§ WHAT YOU WILL DO
Write the listing out again, all of it, word for word.

§ STORED DATA
::::::::::

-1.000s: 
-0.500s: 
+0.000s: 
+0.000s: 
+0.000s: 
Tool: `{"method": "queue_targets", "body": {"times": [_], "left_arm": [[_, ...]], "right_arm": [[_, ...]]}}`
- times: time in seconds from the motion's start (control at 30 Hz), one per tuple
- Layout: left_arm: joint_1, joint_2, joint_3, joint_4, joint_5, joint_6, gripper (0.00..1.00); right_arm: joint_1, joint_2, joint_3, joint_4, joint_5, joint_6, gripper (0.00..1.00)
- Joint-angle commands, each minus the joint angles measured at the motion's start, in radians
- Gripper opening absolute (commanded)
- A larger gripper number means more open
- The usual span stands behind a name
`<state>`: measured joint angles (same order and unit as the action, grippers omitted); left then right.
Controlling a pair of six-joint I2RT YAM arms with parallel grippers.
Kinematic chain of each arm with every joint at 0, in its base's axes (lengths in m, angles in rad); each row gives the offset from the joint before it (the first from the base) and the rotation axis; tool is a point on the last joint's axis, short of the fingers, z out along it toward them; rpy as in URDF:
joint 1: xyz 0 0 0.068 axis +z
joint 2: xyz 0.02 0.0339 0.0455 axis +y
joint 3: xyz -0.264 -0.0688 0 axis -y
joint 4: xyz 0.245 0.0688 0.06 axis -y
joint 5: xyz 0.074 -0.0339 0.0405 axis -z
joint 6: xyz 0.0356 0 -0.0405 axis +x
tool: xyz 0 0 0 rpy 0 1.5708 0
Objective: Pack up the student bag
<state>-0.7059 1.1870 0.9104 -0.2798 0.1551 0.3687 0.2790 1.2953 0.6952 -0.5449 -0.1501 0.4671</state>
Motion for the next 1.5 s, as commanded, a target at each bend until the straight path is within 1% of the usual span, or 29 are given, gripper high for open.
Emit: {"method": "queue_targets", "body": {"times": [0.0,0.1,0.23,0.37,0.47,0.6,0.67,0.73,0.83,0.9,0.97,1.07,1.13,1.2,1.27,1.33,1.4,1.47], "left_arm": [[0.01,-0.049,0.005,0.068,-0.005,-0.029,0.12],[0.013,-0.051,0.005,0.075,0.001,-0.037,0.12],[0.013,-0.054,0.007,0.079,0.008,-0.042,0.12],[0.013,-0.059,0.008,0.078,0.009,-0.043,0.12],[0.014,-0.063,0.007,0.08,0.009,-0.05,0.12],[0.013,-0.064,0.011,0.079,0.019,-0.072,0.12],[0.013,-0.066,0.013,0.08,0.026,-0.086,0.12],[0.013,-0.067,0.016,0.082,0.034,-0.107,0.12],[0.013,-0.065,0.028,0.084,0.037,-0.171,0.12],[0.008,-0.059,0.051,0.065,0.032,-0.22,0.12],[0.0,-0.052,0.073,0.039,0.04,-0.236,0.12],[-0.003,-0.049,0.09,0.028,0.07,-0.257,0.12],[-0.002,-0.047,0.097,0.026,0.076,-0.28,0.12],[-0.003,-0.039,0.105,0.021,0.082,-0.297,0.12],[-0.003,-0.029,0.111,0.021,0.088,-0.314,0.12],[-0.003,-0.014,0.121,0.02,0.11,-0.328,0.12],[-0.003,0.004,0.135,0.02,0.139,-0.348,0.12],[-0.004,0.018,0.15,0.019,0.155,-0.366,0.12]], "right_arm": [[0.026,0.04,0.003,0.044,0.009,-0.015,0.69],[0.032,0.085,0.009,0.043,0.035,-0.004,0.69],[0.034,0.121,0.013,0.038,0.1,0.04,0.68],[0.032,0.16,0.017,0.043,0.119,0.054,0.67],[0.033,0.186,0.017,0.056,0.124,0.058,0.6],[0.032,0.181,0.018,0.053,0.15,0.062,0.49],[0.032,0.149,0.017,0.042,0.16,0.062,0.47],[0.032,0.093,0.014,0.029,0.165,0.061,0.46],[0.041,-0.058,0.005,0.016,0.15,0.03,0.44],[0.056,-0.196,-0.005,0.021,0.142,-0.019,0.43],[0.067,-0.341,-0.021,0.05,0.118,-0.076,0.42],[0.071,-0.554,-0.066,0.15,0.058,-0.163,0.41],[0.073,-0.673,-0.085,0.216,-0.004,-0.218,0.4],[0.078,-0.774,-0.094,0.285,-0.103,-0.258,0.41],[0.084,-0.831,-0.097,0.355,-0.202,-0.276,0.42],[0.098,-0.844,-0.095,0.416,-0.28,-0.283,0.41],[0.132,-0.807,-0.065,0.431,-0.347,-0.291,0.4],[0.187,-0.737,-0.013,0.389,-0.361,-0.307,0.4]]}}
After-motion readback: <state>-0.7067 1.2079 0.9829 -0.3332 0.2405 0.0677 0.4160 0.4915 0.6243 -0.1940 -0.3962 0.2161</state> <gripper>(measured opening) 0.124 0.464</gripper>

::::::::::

§ FINISHED EXERCISE
-1.000s: 
-0.500s: 
+0.000s: 
+0.000s: 
+0.000s: 
Tool: `{"method": "queue_targets", "body": {"times": [_], "left_arm": [[_, ...]], "right_arm": [[_, ...]]}}`
- times: time in seconds from the motion's start (control at 30 Hz), one per tuple
- Layout: left_arm: joint_1, joint_2, joint_3, joint_4, joint_5, joint_6, gripper (0.00..1.00); right_arm: joint_1, joint_2, joint_3, joint_4, joint_5, joint_6, gripper (0.00..1.00)
- Joint-angle commands, each minus the joint angles measured at the motion's start, in radians
- Gripper opening absolute (commanded)
- A larger gripper number means more open
- The usual span stands behind a name
`<state>`: measured joint angles (same order and unit as the action, grippers omitted); left then right.
Controlling a pair of six-joint I2RT YAM arms with parallel grippers.
Kinematic chain of each arm with every joint at 0, in its base's axes (lengths in m, angles in rad); each row gives the offset from the joint before it (the first from the base) and the rotation axis; tool is a point on the last joint's axis, short of the fingers, z out along it toward them; rpy as in URDF:
joint 1: xyz 0 0 0.068 axis +z
joint 2: xyz 0.02 0.0339 0.0455 axis +y
joint 3: xyz -0.264 -0.0688 0 axis -y
joint 4: xyz 0.245 0.0688 0.06 axis -y
joint 5: xyz 0.074 -0.0339 0.0405 axis -z
joint 6: xyz 0.0356 0 -0.0405 axis +x
tool: xyz 0 0 0 rpy 0 1.5708 0
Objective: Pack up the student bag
<state>-0.7059 1.1870 0.9104 -0.2798 0.1551 0.3687 0.2790 1.2953 0.6952 -0.5449 -0.1501 0.4671</state>
Motion for the next 1.5 s, as commanded, a target at each bend until the straight path is within 1% of the usual span, or 29 are given, gripper high for open.
Emit: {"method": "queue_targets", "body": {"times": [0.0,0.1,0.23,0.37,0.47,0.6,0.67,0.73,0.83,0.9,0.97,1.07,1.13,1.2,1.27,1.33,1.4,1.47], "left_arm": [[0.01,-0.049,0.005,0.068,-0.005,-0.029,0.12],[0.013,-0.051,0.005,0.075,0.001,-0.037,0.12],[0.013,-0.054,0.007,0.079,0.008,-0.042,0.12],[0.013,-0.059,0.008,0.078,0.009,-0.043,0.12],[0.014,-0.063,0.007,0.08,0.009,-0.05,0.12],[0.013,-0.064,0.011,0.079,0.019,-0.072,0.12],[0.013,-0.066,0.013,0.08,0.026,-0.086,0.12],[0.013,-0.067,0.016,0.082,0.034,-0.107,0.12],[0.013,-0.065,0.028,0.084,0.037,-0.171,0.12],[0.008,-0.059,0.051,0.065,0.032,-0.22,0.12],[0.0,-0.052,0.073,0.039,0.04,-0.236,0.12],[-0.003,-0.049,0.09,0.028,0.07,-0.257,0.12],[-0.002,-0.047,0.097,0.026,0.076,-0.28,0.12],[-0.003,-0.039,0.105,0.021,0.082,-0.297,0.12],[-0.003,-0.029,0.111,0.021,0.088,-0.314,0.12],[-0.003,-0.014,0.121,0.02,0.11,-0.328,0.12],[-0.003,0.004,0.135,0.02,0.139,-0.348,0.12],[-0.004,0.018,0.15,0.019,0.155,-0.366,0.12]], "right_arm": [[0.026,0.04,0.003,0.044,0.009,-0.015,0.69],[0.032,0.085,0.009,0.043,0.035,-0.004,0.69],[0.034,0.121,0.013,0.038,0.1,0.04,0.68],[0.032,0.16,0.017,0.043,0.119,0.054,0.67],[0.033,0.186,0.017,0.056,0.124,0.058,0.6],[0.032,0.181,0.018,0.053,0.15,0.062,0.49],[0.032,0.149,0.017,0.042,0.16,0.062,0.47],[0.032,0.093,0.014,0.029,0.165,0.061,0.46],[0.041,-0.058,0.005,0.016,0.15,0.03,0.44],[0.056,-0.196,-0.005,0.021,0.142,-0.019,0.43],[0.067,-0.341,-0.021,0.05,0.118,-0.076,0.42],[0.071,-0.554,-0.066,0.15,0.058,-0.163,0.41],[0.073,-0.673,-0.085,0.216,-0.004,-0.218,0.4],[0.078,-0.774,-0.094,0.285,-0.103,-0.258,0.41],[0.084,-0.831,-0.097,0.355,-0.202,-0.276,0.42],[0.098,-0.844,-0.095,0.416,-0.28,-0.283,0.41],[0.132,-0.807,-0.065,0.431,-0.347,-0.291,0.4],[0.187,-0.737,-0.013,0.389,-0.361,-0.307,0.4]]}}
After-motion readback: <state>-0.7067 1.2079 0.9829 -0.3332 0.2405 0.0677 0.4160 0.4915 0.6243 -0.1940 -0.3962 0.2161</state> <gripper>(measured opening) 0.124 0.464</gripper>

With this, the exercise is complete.